Overcoming Obstructions via Bandwidth-Limited Multi-Agent Spatial Handshaking
This addresses the challenge of collaborative perception in multi-robot systems with bandwidth constraints and obstructions, representing a strong specific gain in this domain.
The paper tackles the problem of bandwidth-limited and obstruction-prone collaborative perception for multi-agent semantic segmentation by proposing an end-to-end learnable Multi-Agent Spatial Handshaking network (MASH) that processes, compresses, and propagates visual information across a robotic swarm, achieving an absolute 11% IoU improvement over strong baselines in a photo-realistic environment.

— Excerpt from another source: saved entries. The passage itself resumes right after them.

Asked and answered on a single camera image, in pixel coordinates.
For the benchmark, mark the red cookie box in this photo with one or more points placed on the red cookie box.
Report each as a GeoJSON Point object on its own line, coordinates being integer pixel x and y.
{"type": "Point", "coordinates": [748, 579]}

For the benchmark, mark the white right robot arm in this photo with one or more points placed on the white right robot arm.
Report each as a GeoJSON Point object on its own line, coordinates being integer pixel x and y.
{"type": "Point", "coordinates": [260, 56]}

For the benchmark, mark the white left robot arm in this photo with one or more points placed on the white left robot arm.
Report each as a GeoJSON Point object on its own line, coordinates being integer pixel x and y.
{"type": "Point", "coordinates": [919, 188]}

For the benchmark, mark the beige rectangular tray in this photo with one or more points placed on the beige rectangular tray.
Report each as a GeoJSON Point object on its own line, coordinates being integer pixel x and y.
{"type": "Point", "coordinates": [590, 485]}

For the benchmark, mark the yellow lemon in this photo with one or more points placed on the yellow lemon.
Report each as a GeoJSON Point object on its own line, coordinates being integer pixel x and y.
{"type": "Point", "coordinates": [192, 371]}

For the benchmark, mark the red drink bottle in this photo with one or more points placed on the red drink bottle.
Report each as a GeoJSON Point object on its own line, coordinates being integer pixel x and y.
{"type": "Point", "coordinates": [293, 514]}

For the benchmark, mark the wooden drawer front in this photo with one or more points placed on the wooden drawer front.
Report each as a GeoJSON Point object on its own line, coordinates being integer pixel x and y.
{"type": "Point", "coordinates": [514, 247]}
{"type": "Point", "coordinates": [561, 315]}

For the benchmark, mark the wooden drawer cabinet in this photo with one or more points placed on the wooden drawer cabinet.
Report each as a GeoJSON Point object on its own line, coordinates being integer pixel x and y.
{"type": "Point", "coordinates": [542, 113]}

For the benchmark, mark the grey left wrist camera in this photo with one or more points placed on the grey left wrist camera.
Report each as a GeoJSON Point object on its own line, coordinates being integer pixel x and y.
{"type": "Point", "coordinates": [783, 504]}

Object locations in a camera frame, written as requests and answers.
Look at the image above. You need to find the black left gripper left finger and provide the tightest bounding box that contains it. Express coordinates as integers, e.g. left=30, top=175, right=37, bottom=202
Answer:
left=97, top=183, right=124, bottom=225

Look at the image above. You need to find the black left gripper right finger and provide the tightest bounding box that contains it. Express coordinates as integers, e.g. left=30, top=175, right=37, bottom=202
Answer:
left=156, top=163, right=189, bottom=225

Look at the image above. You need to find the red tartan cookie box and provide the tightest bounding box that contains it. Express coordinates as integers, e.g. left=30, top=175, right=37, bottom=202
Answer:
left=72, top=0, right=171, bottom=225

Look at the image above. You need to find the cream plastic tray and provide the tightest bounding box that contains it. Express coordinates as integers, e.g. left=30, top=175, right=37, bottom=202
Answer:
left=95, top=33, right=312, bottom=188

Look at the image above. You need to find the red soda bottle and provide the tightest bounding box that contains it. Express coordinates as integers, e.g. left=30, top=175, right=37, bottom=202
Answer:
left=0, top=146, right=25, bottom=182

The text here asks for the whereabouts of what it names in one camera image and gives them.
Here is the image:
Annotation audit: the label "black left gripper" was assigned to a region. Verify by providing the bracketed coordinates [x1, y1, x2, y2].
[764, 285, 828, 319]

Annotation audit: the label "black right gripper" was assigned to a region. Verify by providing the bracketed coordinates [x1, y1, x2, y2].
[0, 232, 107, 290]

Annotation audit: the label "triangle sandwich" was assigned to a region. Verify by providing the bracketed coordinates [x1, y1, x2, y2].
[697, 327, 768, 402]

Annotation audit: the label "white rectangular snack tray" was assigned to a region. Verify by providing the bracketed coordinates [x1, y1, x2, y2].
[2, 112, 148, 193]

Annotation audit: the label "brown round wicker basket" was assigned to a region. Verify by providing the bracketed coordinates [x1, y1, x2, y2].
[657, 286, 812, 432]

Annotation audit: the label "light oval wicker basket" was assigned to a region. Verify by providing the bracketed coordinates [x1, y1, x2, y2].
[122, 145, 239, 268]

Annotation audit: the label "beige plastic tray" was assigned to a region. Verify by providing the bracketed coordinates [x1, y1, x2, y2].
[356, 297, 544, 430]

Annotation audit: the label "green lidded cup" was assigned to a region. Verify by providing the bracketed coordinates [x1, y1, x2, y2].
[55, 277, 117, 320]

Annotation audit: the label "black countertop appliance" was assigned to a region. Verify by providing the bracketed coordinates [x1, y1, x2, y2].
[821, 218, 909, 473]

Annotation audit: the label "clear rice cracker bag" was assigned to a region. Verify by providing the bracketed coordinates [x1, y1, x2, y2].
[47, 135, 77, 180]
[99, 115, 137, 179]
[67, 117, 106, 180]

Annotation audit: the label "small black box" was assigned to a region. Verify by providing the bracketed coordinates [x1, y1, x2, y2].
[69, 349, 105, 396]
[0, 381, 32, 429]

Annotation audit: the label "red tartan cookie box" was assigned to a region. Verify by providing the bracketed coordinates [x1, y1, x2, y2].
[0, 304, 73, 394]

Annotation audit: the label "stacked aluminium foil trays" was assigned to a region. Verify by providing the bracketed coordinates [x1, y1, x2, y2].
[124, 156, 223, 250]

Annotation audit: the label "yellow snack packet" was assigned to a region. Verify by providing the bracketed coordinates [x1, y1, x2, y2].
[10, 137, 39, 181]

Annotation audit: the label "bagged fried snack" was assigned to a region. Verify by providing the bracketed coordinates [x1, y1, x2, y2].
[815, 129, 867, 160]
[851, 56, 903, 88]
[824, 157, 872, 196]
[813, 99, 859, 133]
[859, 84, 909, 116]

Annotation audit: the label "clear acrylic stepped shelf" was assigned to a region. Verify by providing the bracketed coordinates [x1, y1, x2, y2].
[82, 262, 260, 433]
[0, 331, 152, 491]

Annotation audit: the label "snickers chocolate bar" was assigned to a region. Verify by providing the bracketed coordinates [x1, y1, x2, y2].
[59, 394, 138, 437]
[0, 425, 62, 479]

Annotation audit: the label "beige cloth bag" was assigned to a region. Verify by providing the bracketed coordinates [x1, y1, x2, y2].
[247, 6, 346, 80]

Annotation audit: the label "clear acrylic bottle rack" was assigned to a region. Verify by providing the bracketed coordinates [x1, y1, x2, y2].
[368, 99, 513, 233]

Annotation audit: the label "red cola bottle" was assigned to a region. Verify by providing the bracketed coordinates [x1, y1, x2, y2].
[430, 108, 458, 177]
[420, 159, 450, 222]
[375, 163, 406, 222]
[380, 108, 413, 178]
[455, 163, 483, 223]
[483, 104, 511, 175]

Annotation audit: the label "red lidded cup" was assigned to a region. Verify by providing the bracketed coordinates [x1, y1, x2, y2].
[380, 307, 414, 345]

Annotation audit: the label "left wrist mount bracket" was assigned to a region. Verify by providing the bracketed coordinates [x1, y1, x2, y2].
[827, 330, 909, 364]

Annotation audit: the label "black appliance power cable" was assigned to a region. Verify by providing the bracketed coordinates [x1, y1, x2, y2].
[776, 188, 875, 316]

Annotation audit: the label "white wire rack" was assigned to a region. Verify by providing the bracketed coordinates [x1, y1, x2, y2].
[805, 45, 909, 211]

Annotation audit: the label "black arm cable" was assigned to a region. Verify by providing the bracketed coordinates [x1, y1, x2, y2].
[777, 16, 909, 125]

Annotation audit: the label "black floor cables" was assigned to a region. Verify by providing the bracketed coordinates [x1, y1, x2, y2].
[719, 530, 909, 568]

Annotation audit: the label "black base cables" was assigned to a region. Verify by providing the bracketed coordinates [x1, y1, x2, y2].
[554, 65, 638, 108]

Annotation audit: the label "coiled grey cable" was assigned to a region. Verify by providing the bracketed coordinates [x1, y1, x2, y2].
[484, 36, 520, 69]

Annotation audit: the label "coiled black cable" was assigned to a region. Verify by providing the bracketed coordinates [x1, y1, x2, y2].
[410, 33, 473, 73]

In this paper, we address bandwidth-limited and obstruction-prone collaborative perception, specifically in the context of multi-agent semantic segmentation. This setting presents several key challenges, including processing and exchanging unregistered robotic swarm imagery. To be successful, solutions must effectively leverage multiple non-static and intermittently-overlapping RGB perspectives, while heeding bandwidth constraints and overcoming unwanted foreground obstructions. As such, we propose an end-to-end learn-able Multi-Agent Spatial Handshaking network (MASH) to process, compress, and propagate visual information across a robotic swarm. Our distributed communication module operates directly (and exclusively) on raw image data, without additional input requirements such as pose, depth, or warping data. We demonstrate superior performance of our model compared against several baselines in a photo-realistic multi-robot AirSim environment, especially in the presence of image occlusions. Our method achieves an absolute 11% IoU improvement over strong baselines.